# [Work order]
Go through the lines below and retype each one exactly.

▽

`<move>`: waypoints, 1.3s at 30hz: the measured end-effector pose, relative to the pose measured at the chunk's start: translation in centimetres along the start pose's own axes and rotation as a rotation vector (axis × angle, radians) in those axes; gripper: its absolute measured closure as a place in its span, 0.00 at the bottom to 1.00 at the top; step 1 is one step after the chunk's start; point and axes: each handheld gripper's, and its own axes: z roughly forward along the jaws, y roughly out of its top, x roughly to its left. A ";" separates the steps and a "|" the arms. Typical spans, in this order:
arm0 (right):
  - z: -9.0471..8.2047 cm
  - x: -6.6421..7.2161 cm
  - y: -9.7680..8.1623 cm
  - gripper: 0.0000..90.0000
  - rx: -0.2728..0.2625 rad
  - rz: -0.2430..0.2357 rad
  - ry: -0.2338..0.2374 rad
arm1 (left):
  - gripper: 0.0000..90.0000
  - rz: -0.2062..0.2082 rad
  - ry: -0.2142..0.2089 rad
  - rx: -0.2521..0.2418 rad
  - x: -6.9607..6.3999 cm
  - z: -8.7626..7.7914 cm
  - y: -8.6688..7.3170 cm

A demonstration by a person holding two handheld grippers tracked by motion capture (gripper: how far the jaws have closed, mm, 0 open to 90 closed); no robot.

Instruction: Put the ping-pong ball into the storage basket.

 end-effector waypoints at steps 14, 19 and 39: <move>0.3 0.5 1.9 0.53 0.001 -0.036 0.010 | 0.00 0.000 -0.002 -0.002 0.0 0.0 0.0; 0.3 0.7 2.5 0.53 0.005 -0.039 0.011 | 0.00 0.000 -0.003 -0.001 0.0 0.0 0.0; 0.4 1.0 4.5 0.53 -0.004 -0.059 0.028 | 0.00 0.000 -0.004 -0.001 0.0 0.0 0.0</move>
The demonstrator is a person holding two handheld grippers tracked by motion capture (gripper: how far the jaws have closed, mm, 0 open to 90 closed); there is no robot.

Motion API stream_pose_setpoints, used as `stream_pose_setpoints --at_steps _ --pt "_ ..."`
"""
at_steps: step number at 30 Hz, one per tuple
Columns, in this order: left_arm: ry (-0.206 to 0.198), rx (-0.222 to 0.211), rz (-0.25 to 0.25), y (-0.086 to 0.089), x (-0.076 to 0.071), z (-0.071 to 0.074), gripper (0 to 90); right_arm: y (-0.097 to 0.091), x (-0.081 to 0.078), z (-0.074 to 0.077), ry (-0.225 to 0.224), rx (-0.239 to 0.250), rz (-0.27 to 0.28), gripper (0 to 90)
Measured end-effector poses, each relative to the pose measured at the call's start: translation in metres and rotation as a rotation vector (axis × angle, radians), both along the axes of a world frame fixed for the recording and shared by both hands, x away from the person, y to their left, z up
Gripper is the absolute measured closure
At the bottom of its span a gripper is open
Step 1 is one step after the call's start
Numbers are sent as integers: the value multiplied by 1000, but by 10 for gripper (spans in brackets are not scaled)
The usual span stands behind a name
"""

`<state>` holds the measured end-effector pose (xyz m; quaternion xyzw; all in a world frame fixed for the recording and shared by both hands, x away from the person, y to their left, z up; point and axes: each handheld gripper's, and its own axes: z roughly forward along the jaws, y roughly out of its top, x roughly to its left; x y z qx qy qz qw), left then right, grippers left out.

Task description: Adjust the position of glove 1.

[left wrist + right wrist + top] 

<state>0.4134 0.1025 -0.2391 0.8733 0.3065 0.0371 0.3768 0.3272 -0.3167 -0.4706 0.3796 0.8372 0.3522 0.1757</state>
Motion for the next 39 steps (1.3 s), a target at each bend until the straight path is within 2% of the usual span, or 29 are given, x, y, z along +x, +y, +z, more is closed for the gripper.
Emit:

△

# [Solution for this problem]
`<move>`: waypoints, 1.3s at 30hz: the measured end-effector pose, relative to the pose measured at the chunk's start: translation in centimetres along the start pose's own axes and rotation as a rotation vector (axis × angle, radians) in those axes; gripper: its absolute measured closure as a place in its span, 0.00 at the bottom to 1.00 at the top; step 1 is one step after the chunk's start; point and axes: each handheld gripper's, and its own axes: z roughly forward along the jaws, y roughly out of its top, x roughly to its left. A ";" separates the steps and a "|" the arms. Typical spans, in this order:
arm0 (right):
  - z: -9.0471..8.2047 cm
  - x: -6.6421..7.2161 cm
  - y: -9.7680..8.1623 cm
  - gripper: 0.0000..90.0000
  - rx: -0.2728..0.2625 rad
  - rz: -0.2430..0.2357 rad
  - ry: -0.2338..0.2374 rad
arm1 (left):
  - gripper: 0.0000..90.0000
  - rz: -0.2062..0.2082 rad
  - ry: -0.2142..0.2089 rad
  - rx: -0.2521..0.2418 rad
  - x: -6.9607..6.3999 cm
  - z: -8.7626..7.7914 cm
  - y: -8.6688..7.3170 cm

A demonstration by a person holding two handheld grippers tracked by motion capture (gripper: how far the jaws have closed, mm, 0 open to 90 closed); no robot.

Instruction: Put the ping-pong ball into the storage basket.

 end-effector waypoints at steps 14, 19 and 39: <move>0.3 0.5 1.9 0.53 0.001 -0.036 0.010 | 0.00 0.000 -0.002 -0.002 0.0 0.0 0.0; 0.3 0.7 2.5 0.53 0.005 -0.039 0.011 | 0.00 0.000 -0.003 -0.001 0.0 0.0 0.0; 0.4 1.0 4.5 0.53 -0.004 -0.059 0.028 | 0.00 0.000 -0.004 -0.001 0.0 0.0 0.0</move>
The demonstrator is a person holding two handheld grippers tracked by motion capture (gripper: how far the jaws have closed, mm, 0 open to 90 closed); there is no robot.

Motion API stream_pose_setpoints, used as `stream_pose_setpoints --at_steps _ --pt "_ ..."`
"""
at_steps: step number at 30 Hz, one per tuple
Columns, in this order: left_arm: ry (-0.206 to 0.198), rx (-0.222 to 0.211), rz (-0.25 to 0.25), y (-0.086 to 0.089), x (-0.076 to 0.071), z (-0.071 to 0.074), gripper (0 to 90); right_arm: y (-0.097 to 0.091), x (-0.081 to 0.078), z (-0.074 to 0.077), ry (-0.225 to 0.224), rx (-0.239 to 0.250), rz (-0.27 to 0.28), gripper (0 to 90)
Measured end-effector poses, each relative to the pose measured at the call's start: translation in metres and rotation as a rotation vector (axis × angle, radians), both along the axes of a world frame fixed for the recording and shared by both hands, x away from the person, y to their left, z up
Gripper is the absolute measured closure
At the bottom of its span a gripper is open
Step 1 is one step after the call's start
Numbers are sent as integers: the value multiplied by 1000, but by 10 for gripper (spans in brackets are not scaled)
The usual span stands behind a name
"""

`<state>` holds the measured end-effector pose (xyz m; quaternion xyzw; all in a world frame fixed for the recording and shared by both hands, x away from the person, y to their left, z up; point and axes: each handheld gripper's, and its own axes: z roughly forward along the jaws, y roughly out of its top, x roughly to its left; x y z qx qy qz qw), left then right, grippers left out.

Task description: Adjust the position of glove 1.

[left wrist + right wrist + top] 

<state>0.4134 0.1025 -0.2391 0.8733 0.3065 0.0371 0.3768 0.3272 -0.3167 -0.4706 0.3796 0.8372 0.3522 0.1757</state>
Motion for the next 39 steps (1.3 s), a target at each bend until the straight path is within 2% of the usual span, or 29 are given, x, y, z along +x, +y, +z, more is closed for the gripper.
Emit:

That finishes the answer to the exercise.